Families and charities react to the long-awaited approval
Charities and patient families have welcomed the decision but expressed frustration at the time it took to reach a conclusion. Alex Clarke, whose 12-year-old son Ben was unable to access givinostat through the early access programme because his local NHS trust did not take part, said he was “delighted” but that the wait had been “utterly devastating”.
“It’s been utterly devastating knowing that there is a treatment out there that could slow down the progression of DMD and give Ben more time to do the things he loves, but not being able to access it,” he said. “We are of course delighted that Ben will now be able to access this new medicine through the NHS, but it should never have taken this long and it’s vital that he can now do so without any further delay.”
Rosie Day, from Horsham in West Sussex, has twin children with DMD — Jasper, who is the most affected, and Arabella, who is a carrier of the genetic disorder. “We have waited a long time for this decision and it is an important day for the whole Duchenne community,” she said. “For boys like our son, Jasper, it gives us real hope for his future. It will be key that all boys can access it as soon as possible.”
Helen Knight, director of medicines evaluation at Nice, thanked patient representatives who gave “powerful testimony” to the committee. “They described the serious impact of Duchenne muscular dystrophy on patients and their families and the importance of givinostat as a treatment option, giving hope where there is currently none,” she said. “Givinostat is a promising treatment, so we are delighted the company and NHS England have been able to reach a deal that recognises its potential but also the uncertainties that remain around the extent of the benefit it provides.”
The charity Duchenne UK, which launched its “Time is Muscle” campaign in November 2024 and met with Health Secretary Wes Streeting last January in a bid to speed up access, hailed the approval as a “significant breakthrough”. Emily Reuben, co-founder and chief executive, whose eldest son has DMD, said: “We hope today’s decision will make this treatment available swiftly to all eligible patients in England and end the postcode lottery of access that families have faced across the UK.”
However, concerns remain about the scope of the approval.
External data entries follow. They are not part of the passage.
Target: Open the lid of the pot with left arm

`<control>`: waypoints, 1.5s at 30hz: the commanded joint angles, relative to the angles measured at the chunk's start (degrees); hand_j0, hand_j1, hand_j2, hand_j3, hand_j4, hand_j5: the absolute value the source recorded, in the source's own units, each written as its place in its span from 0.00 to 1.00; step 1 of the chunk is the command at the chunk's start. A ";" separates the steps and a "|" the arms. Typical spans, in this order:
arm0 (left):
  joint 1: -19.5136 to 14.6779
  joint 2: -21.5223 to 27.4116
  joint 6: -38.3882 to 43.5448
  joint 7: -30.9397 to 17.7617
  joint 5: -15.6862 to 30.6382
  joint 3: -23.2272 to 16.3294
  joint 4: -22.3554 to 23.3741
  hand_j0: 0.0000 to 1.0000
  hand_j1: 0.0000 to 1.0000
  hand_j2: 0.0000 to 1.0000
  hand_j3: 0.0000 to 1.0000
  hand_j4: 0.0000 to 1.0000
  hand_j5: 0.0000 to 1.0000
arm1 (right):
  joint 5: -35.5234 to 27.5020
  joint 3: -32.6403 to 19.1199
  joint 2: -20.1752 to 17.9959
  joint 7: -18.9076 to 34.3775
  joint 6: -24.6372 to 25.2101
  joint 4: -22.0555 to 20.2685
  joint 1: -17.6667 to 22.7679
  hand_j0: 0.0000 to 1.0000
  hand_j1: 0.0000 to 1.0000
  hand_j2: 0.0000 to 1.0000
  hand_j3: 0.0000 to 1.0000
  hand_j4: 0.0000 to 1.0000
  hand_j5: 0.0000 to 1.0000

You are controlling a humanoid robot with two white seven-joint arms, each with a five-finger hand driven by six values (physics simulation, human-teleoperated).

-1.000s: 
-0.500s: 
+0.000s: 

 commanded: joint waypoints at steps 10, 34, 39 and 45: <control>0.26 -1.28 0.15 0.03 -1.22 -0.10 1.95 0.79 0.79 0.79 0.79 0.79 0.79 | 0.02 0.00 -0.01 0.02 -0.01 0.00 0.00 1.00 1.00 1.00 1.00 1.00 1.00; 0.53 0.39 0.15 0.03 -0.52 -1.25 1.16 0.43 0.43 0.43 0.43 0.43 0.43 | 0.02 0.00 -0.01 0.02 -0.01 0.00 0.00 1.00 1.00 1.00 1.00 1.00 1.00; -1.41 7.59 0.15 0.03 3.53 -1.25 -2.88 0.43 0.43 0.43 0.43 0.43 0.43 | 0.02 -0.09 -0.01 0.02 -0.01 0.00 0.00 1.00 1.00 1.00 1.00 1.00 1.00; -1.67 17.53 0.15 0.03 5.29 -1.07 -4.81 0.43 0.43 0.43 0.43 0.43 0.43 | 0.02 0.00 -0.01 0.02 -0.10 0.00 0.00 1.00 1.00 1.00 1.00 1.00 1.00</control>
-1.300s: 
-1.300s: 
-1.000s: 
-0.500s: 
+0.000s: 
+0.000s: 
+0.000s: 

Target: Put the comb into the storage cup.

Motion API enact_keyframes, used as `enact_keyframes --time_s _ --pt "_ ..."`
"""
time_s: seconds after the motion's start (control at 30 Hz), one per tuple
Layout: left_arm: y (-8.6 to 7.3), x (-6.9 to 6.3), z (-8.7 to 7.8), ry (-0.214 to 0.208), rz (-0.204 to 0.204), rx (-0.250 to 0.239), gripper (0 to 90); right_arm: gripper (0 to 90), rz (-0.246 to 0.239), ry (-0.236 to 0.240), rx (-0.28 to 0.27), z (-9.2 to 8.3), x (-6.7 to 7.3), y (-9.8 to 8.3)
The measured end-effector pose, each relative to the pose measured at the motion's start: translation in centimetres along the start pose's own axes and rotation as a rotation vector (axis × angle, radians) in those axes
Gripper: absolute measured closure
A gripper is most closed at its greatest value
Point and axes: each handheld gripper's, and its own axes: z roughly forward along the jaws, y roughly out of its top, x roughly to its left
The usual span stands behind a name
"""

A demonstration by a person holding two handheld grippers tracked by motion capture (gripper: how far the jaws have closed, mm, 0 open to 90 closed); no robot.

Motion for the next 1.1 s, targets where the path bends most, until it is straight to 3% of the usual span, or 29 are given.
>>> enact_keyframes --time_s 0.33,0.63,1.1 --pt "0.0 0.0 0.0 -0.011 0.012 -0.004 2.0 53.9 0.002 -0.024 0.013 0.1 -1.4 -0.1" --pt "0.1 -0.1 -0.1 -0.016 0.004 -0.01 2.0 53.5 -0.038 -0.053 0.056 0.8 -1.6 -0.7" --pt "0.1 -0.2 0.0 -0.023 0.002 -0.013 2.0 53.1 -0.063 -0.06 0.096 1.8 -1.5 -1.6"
Alex Johnson, co-founder of Duchenne UK and chief executive of the charity Joining Jack, noted that the guidance restricts access to patients who can walk or stand, excluding those who have already lost mobility. “We are disappointed that this approval is restricted to people with Duchenne who can walk or stand, meaning that anyone who is unable to walk or stand will not be given access under this guidance,” she said. She urged all relevant stakeholders to look at available options to make givinostat available to non-ambulatory patients, “who desperately need new treatment options”.
Johnson also criticised the length of the Nice appraisal process. “It has taken Nice almost two years to make a decision, during which time many families were left without access to this medicine, while their child’s condition progressed and they lost mobility and function, which once lost, can never be regained in DMD,” she said.
Elsewhere in the UK, the Scottish Medicines Consortium had already approved givinostat for NHS use in Scotland in December 2025. The European Medicines Agency recommended a conditional marketing authorisation for Duvyzat in the EU in April 2025, and the US Food and Drug Administration approved the drug in March 2024. Despite these steps, families in England have waited until now for routine access through the NHS.